• **TASK TO COMPLETE**
Scan the listing below. Copy each line that contains "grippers".
#### DATA EXCERPT ####
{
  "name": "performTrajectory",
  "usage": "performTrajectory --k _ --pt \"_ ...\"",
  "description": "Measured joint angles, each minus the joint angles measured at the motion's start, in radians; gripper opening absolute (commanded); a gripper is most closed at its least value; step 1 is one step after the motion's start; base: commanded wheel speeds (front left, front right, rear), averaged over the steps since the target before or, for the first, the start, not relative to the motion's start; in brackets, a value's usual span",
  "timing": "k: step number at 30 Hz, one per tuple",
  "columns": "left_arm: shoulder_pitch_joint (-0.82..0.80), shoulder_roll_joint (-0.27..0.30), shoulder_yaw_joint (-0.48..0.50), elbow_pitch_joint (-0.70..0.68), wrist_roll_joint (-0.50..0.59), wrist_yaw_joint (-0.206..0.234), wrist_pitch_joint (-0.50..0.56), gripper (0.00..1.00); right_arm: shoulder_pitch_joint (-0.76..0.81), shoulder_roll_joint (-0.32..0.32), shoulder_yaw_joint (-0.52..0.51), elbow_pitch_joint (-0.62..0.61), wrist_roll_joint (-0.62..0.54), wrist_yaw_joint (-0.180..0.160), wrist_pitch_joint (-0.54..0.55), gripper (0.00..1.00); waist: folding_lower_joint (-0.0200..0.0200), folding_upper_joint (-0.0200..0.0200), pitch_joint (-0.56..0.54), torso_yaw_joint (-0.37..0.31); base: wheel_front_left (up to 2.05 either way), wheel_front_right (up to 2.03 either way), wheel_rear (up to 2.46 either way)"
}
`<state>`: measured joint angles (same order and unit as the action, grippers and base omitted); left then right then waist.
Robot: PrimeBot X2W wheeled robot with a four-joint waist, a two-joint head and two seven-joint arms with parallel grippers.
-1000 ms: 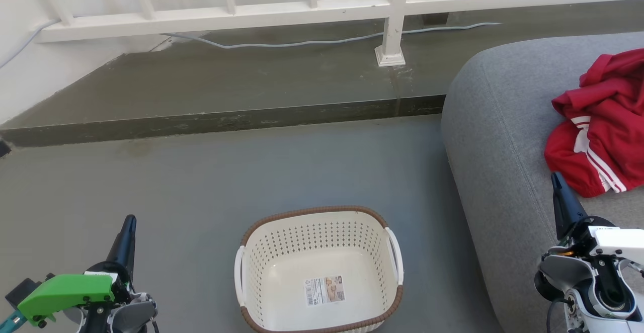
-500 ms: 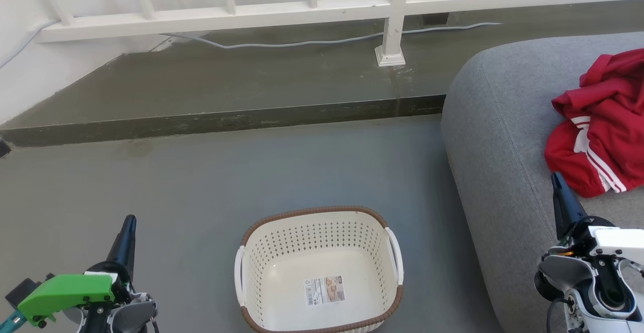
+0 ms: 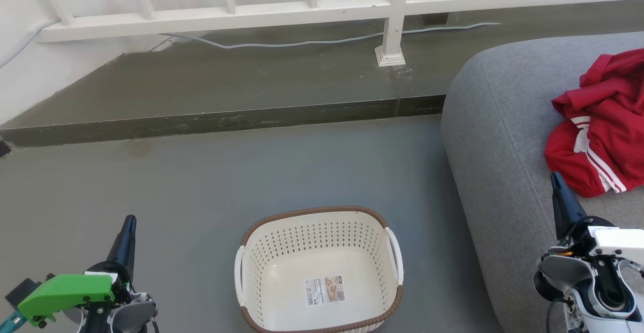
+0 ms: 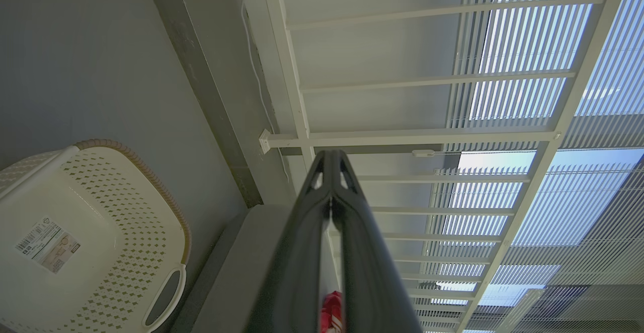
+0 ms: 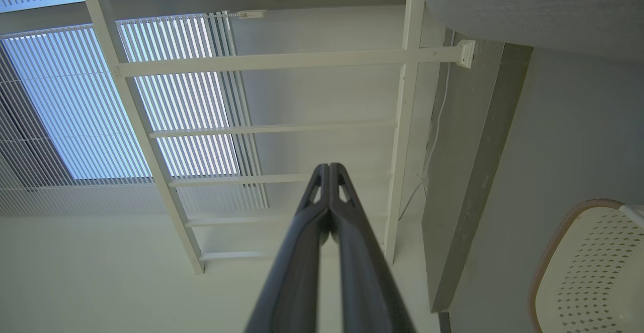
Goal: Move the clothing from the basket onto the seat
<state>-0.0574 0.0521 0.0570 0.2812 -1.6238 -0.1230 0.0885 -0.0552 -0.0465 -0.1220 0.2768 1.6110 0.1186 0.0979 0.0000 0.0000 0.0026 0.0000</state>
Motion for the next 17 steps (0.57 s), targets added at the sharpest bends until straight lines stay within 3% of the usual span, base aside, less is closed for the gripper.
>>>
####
• **SOLVED PROBLEM**
`<state>`: measured joint angles (same order and unit as the action, grippers and base omitted); left then right then waist.
Robot: PrimeBot X2W wheeled robot with a four-joint waist, a two-joint head and two seven-joint arms with parallel grippers.

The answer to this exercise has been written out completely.